Прегрешение | страница 49




Якоб Ален не смог скрыть от портовиков, что приводит в порядок свой дом.

— Все равно как на свадьбу, — сказал кто-то. И тут у него невольно сорвалось:

— Так оно и есть.

Он сразу пожалел о сказанном, но слово — не воробей. Они полюбопытствовали, кто она да откуда.

— Из Саксонии. Вообще-то не из Саксонии, а из Чехословакии.

— Так откуда?

— Оттуда.

— Она уже здесь?

— Не совсем.

— Тогда желаю успеха, — сказал один молодой паренек.

Якоб понял, на что тот намекает, и набросился на паренька: еще молоко на губах не обсохло, да как ты смеешь так со мной разговаривать, словом, пришлось их разнимать.
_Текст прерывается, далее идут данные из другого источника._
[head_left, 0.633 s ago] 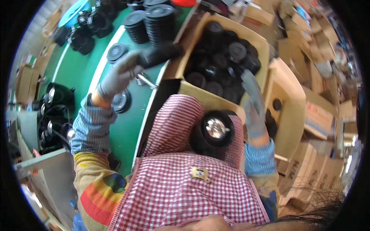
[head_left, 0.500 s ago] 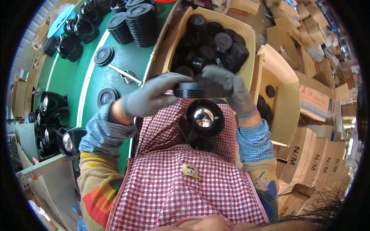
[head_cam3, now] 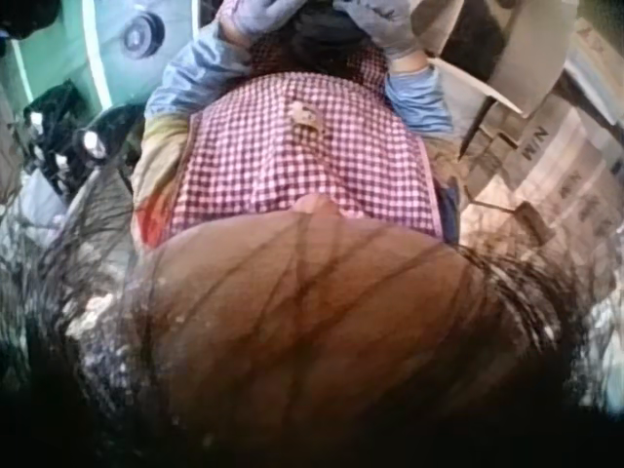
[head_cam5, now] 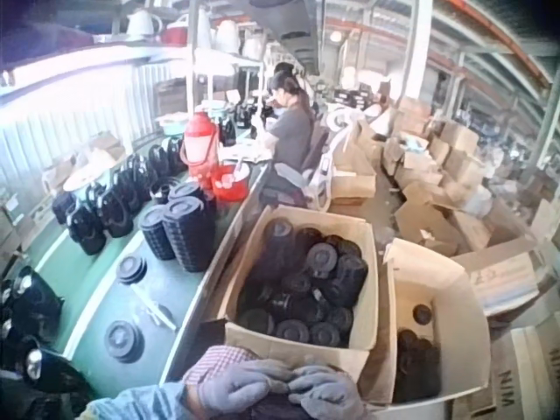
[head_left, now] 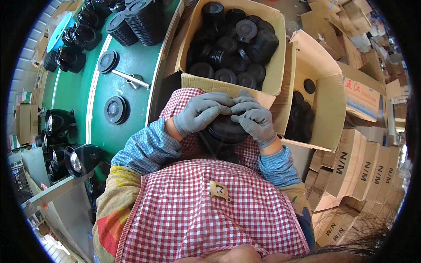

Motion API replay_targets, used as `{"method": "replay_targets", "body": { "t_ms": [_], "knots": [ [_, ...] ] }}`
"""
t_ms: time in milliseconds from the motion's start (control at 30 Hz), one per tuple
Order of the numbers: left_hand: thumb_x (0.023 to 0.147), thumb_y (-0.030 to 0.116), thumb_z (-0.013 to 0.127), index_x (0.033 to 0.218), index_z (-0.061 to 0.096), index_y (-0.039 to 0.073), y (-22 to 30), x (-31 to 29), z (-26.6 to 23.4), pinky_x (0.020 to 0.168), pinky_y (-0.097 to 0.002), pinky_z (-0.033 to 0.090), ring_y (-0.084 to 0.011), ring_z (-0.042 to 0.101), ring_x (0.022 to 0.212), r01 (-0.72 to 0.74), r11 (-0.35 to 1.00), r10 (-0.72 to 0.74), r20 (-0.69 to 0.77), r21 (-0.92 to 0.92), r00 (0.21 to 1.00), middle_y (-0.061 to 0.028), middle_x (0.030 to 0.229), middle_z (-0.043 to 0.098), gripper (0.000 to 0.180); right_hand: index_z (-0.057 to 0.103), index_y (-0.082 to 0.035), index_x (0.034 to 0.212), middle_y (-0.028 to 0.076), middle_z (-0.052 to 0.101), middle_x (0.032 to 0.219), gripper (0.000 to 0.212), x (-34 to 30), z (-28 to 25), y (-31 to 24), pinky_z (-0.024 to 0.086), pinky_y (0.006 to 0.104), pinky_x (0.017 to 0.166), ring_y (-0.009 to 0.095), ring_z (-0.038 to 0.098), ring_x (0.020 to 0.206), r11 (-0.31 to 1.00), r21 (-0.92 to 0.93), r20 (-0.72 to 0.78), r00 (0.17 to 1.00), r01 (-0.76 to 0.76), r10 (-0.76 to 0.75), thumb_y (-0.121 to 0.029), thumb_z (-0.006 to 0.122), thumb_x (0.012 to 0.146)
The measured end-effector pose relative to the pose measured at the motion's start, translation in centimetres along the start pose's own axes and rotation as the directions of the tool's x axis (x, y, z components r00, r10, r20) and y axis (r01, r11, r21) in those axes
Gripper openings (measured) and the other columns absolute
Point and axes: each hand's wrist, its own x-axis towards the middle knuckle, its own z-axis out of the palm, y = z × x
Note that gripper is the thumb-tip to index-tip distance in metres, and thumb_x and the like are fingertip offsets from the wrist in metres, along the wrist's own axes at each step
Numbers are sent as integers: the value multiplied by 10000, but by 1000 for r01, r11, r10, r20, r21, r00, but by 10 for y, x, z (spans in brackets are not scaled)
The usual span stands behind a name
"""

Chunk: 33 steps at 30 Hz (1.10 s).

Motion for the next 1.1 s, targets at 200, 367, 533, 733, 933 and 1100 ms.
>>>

Но на душе у Алена стало еще тревожнее, чем было. Он все чаще бесцельно метался по городу: к Михелю, на Рыбный базар, к Собору. Садился в «Панораму», выпивал один за другим несколько аперитивов подряд, как тогда, в Оперном кафе, и заказывал деликатесное рагу. Он бродил по берегу Альстер и вспоминал берега озера под Берлином, где они сидели с Элизабет Бош. Он мчался на машине в аэропорт и провожал глазами самолеты.

«Ты видишь самолет?»

«За облаками нельзя увидеть самолет».

«А я вижу».

Он хотел воскресить все пережитое, но ему это не удавалось. Если раньше Ален мог равнодушно думать о смерти, то теперь он боялся умереть, так как вдруг осознал, что еще совсем не жил. Его снова и снова тянуло на вокзал. Он встречал поезда, которые приходили из Дрездена или Лейпцига, хотя и знал, что это бессмысленная затея. Ну, тогда желаю успеха! Два дня он не выходил на работу, сочинял от имени Элизабет Бош одно заявление за другим, поскольку считал, что сама она с этой писаниной не управится или сделает не так, как надо, писал и рвал густо исписанные листочки. Поскольку от Элизабет по-прежнему не было никаких известий, он боялся, что она заболела. И не нашел другого выхода, кроме как написать Лаутенбаху. Он писал, что испытывает к Лаутенбаху доверие, что они уже много лет знакомы, вот почему он и просит сообщить, что случилось с Элизабет Бош и почему она молчит. Лаутенбах ответил сразу же. В чужие дела он, Лаутенбах, не мешается, это к добру не ведет, пусть Якоб поймет его правильно. Якоб правильно его понял и не понял ничего. Во всяком случае, дело ясней не стало. Он послал Элизабет телеграмму, в которой просил оформить для него визу, чтобы он мог приехать в деревню. Уж это-то она должна для него сделать, думалось Якобу. А женщина положила телеграмму в шкаф для белья, туда, где лежали остальные письма Якоба.